Supplied information:
►
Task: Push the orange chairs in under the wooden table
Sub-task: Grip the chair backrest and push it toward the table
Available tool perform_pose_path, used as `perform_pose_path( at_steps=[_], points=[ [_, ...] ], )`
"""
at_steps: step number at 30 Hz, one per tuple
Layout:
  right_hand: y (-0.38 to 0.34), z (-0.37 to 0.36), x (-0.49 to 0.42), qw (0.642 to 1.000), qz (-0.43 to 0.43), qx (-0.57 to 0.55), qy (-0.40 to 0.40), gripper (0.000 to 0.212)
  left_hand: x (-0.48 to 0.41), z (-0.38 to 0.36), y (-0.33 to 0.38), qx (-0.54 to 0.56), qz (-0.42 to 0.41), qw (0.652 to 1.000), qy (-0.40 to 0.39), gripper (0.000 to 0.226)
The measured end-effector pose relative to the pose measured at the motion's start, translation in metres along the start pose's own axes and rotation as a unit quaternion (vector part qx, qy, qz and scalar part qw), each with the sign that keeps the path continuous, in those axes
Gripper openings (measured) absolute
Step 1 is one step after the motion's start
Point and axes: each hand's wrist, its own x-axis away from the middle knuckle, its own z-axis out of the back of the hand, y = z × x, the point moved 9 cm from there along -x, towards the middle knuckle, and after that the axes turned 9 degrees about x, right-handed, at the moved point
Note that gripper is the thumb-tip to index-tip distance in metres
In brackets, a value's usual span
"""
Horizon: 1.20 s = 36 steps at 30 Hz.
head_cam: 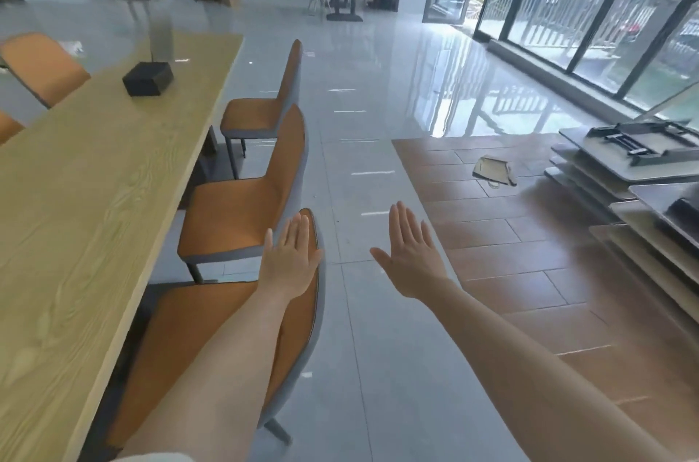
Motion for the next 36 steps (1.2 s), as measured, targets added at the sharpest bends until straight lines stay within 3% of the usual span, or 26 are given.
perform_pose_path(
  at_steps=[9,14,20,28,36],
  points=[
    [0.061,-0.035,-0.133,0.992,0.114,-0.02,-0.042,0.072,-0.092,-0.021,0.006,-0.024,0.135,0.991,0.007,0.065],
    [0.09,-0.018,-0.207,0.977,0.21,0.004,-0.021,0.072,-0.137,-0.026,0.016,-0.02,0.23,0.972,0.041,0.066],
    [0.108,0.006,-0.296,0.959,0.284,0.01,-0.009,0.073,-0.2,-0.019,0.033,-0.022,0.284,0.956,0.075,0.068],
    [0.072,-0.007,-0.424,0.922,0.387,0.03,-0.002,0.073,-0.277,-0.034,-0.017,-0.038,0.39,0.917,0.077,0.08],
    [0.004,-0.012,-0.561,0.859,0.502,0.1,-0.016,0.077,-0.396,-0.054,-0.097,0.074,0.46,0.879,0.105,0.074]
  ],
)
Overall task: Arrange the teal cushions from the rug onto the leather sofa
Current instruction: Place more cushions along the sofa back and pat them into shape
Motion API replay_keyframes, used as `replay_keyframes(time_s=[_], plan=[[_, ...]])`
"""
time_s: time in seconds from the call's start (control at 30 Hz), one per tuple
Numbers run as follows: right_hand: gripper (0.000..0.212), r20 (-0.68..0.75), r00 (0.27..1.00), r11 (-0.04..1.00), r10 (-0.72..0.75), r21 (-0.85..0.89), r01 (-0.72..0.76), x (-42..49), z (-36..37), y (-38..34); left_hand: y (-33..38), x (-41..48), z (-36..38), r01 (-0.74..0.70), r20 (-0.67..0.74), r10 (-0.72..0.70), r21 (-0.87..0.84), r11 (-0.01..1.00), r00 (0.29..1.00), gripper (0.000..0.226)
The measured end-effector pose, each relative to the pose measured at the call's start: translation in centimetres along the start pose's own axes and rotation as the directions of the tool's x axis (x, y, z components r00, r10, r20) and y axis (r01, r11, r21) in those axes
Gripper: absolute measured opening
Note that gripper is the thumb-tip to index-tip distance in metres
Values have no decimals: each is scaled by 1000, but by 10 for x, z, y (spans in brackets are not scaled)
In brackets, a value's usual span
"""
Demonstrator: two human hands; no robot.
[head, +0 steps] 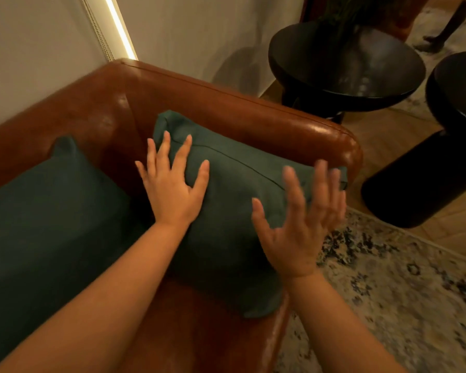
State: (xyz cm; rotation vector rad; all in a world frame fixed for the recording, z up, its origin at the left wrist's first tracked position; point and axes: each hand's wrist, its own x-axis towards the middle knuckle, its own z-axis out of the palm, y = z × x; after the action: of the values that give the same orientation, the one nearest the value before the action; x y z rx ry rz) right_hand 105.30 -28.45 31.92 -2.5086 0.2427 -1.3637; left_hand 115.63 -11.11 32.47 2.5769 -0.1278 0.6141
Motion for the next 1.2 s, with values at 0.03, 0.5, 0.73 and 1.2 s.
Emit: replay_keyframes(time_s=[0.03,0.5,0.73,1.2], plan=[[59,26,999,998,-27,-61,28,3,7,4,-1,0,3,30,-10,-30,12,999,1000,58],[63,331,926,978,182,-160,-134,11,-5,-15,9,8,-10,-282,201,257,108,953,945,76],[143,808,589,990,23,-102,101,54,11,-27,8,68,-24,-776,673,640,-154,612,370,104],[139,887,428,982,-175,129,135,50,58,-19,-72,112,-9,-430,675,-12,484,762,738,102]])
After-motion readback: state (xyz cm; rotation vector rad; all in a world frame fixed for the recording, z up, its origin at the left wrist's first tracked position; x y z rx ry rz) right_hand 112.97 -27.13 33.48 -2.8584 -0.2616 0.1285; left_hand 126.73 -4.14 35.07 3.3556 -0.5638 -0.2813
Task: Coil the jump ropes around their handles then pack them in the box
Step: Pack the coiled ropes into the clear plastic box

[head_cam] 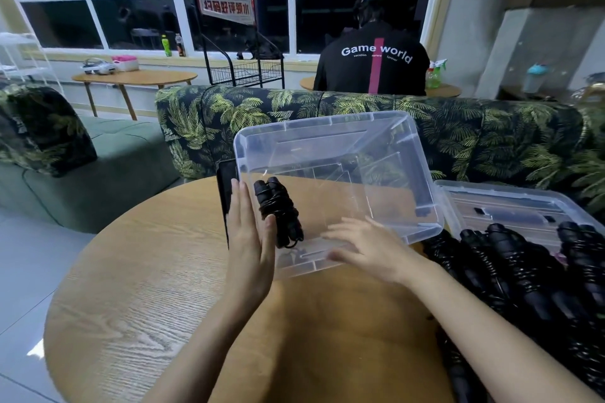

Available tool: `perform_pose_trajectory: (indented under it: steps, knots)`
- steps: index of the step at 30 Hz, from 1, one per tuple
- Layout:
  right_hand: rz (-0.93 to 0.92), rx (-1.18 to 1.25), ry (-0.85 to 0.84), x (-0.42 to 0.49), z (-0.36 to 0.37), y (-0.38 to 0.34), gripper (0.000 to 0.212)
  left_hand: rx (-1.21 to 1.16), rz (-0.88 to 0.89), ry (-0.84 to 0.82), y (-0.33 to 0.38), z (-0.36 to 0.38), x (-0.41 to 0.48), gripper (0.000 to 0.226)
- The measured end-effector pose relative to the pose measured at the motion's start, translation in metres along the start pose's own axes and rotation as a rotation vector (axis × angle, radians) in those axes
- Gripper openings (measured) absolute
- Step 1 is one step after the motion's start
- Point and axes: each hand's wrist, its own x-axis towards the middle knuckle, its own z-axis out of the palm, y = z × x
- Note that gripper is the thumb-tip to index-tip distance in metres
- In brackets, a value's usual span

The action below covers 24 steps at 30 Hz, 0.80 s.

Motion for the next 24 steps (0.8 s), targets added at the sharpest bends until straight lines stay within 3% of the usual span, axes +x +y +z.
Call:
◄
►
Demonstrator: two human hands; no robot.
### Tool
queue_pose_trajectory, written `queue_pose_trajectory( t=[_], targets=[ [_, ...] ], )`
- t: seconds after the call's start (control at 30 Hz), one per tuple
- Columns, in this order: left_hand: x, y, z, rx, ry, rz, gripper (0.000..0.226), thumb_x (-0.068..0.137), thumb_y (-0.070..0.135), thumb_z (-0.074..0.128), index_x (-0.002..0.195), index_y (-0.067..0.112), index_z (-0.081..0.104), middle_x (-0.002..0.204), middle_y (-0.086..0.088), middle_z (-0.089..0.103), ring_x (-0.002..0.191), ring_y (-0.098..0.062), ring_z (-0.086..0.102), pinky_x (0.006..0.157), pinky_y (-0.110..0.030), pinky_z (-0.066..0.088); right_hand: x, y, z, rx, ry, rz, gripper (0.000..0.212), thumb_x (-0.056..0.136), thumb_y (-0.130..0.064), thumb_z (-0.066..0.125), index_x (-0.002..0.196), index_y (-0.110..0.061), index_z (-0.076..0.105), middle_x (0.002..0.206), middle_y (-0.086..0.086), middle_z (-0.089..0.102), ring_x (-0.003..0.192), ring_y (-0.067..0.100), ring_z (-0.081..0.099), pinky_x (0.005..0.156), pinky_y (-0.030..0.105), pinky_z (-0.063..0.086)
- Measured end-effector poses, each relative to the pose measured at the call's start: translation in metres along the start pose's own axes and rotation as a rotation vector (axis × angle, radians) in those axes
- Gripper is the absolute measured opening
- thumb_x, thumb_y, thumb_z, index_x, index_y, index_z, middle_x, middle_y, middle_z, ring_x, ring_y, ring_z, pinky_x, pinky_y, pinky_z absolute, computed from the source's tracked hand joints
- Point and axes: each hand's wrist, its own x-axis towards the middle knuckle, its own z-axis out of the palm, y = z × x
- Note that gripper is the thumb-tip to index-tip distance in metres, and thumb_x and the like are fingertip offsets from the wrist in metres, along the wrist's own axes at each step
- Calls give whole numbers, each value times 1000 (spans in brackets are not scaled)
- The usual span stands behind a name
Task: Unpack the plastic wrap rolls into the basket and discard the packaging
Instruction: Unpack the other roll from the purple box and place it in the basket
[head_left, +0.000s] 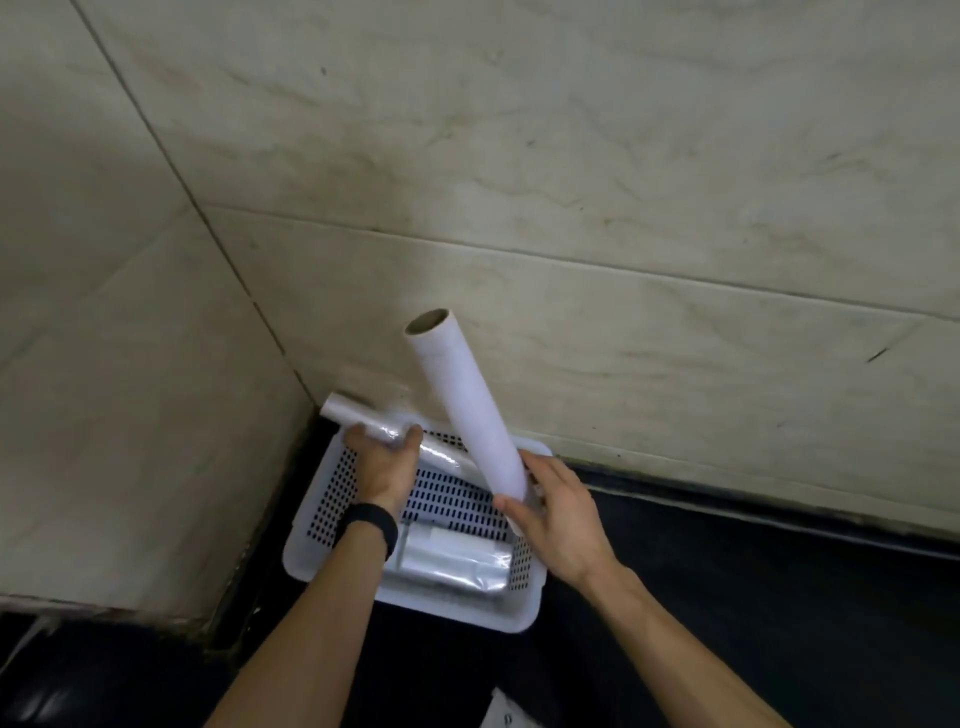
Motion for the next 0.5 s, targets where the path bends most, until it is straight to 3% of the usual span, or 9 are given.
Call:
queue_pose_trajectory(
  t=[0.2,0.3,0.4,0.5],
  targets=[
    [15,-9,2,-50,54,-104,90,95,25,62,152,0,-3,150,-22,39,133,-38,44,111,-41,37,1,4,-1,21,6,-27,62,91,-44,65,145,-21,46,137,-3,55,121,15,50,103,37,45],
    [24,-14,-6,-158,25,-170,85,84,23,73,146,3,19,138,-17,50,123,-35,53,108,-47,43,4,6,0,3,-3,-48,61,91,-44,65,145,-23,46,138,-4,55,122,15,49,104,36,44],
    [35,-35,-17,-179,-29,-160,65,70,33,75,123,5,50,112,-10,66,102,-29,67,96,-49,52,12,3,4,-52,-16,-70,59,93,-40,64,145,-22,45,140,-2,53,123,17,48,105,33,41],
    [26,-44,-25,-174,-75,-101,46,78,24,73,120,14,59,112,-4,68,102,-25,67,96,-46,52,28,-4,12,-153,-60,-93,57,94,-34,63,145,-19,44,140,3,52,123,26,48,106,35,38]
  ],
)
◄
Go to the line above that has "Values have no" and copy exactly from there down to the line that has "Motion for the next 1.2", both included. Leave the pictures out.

Values have no decimals: each is scaled by 1000, but by 10 for x, z, y (spans in brackets are not scaled)
In brackets, a value's usual span
"""
Demonstrator: two human hands; no robot.
[head, +0 steps] 
State: (xyz cm; rotation vector rad; all in a world frame fixed for the recording, z up, its origin at the left wrist's first tracked position; point and axes: each hand's wrist, its own x-axis towards the middle knuckle, its own z-axis out of the palm, y = z × x; after the action: of the values that give the same orientation, the one nearest the value before the action; x y z rx ry rz) right_hand 105.30 -28.45 31.92 -2.5086 0.2427 -1.3637; left_hand 115.63 -11.11 32.47 2.5769 -0.1278 0.6141
Motion for the next 1.2 s, with values at 0.03, 0.5, 0.73 and 1.2 s.

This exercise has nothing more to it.